GitOps started out in 2017 as Weaveworks publicly sharing their own experiences in implementing Infrastructure as Code for Kubernetes, which is to be welcomed. Since 2018, GitOps has morphed into Weaveworks marketing a new application delivery method that offers nothing new. 

GitOps is simply a rebadging of 2010 Continuous Delivery principles and 2016 Infrastructure as Code practices, applied to Kubernetes. Its benefits are transitive, sourced from implementing those principles and practices that came years before GitOps. Some of those benefits can also be disputed. 

GitOps is well on its way to becoming the latest cargo cult, as exemplified by Weaveworks announcing a GitOps certification scheme. It is easy to predict the inclusion of a GitOps retcon that downplays Kubernetes, so that Weaveworks can future proof their sugar pill from the inevitable decline in Kubernetes demand.

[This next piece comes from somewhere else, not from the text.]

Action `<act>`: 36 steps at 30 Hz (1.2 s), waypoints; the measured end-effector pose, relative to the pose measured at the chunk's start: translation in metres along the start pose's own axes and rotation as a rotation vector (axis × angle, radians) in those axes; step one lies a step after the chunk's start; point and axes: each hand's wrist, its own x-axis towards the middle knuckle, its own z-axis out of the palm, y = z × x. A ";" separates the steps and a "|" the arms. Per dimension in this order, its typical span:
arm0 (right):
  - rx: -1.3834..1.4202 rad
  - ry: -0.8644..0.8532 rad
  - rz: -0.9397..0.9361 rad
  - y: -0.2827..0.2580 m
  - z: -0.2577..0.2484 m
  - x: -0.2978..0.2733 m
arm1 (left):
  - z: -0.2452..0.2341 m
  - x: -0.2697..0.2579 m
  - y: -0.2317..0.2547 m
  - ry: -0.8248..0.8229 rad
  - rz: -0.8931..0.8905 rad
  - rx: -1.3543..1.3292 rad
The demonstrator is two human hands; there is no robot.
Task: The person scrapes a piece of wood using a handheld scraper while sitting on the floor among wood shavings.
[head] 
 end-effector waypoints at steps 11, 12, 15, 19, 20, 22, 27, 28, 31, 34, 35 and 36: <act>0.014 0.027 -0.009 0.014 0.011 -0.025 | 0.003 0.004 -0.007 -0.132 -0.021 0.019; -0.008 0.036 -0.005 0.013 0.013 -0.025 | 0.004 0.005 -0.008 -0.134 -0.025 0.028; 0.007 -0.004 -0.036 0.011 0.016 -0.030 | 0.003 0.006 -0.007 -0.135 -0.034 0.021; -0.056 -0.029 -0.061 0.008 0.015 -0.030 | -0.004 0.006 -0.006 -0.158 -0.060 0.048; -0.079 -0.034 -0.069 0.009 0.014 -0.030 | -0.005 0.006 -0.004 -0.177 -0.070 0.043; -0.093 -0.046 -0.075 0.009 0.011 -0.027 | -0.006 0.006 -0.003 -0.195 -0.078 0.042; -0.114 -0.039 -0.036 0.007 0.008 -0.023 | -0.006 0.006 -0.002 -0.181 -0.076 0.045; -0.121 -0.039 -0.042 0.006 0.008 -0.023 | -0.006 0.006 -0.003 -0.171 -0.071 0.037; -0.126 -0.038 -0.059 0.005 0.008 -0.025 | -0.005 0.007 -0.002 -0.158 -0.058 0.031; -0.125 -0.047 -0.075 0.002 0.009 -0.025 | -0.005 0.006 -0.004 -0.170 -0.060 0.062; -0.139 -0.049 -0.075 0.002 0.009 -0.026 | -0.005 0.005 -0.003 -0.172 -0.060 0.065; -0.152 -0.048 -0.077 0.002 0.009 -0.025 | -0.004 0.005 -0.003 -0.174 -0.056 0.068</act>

  1. Continuous Delivery [2010] by Dave Farley and Jez Humble
  2. The DevOps Handbook [2016] by Gene Kim et al
  3. Infrastructure as Code: Managing Servers in the Cloud [2016] by Kief Morris
  4. Operations by Pull Request [2017] by Alexis Richardson
  5. Guide to GitOps [2018] by Weaveworks
  6. What is GitOps Really [2018] by Alexis Richardson
  7. How GitOps boosts business performance – the facts [2021] by Weaveworks
  8. Infrastructure as Code: Dynamic Systems for the Cloud Age [2021] by Kief Morris


Thanks to Dave Farley, Kris Buytaert, and Thierry de Pauw for their feedback.